As we will see, the community around Matthew, they don’t fix it all, they don’t root out all of their inheritance that imagines revenge, that waits for violent retribution. It’s still in there, and it comes out in moments of overwhelm. But I wonder if we could imagine an encounter between the prophet Isaiah and this “Matthew,” 8 centuries later.
Let’s imagine that Matthew is struggling to hold it all together, struggling to live with integrity as the world around them seems to crumble, to devolve into lawlessness and chaos, just like we are. And Matthew is overwhelmed, about to lose it. Let’s imagine that Isaiah comes into the kitchen and says, “I want to tell you something. I want you to know how proud I am of the person you are. I see the best parts of my own prophetic imagination in you; and I see the ways that you have grown beyond me, how your experience of God has healed some of the trauma that clouded my vision, has broken apart my paradigm for restoration through retribution…
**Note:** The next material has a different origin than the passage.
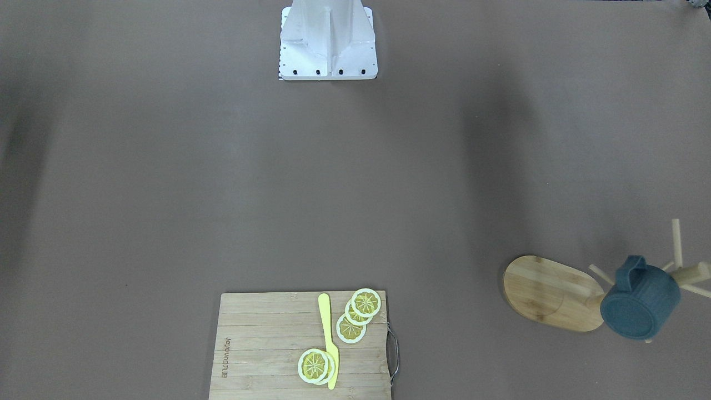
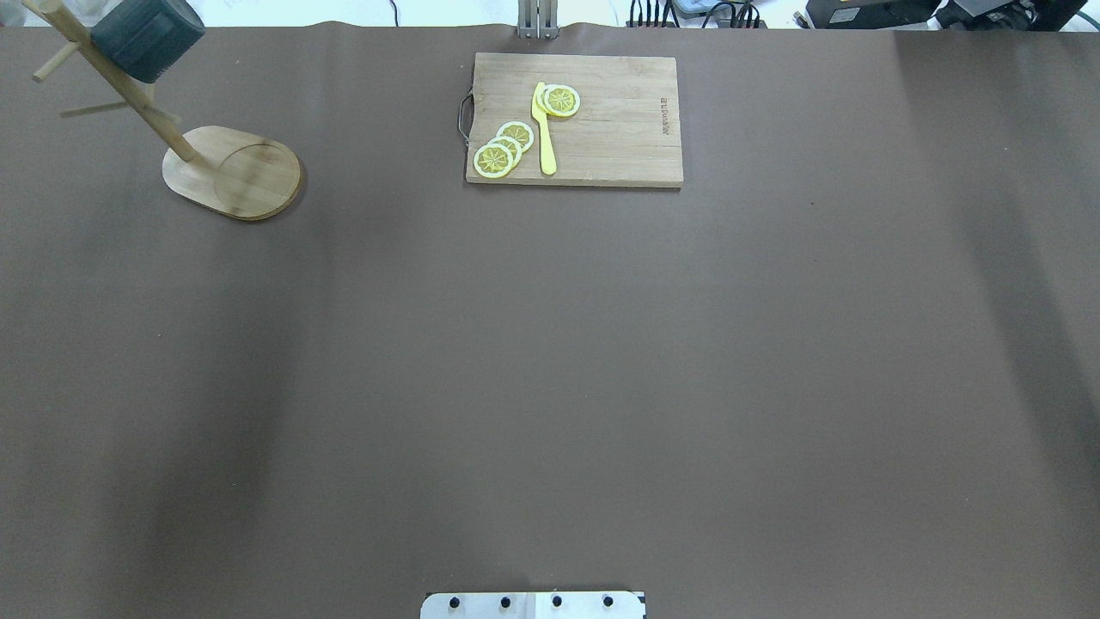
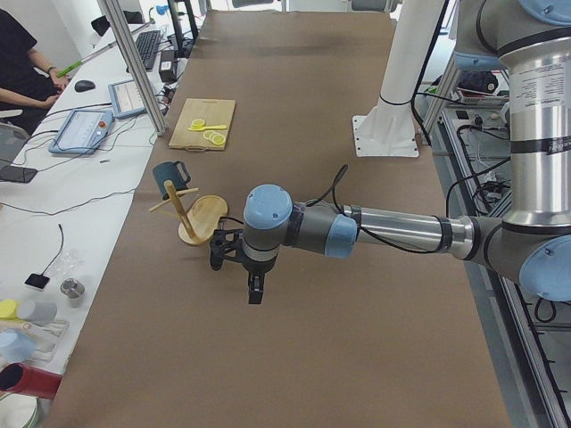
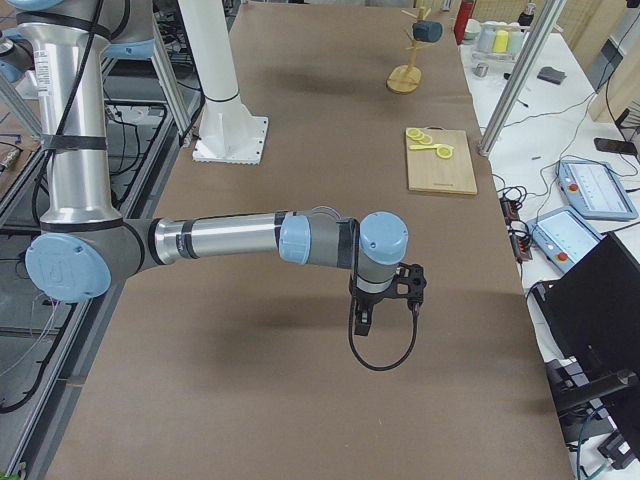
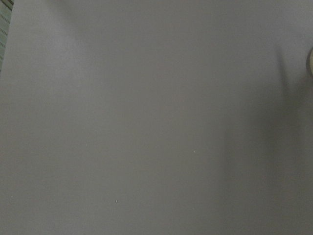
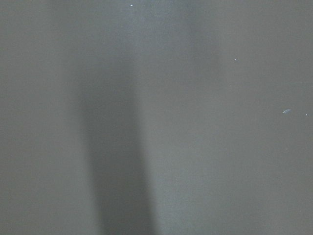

Being your ancestor is such a joy to me. And your example is helping me grow, even now; you are showing me how to live in God’s promise more fully, and to let go of stuff that hasn’t been working for a long time.
Let me close with this wondering. When Jesus says, “come, follow me,” I wonder what you want to bring along with you? And what is it time to let go of?
***
As we say the Creed today, try saying it as, “I trust in this—and not in success, not in my old coping strategies…
Or try saying it, knowing that those who wrote it might be proud that it has come to mean much more than what they intended.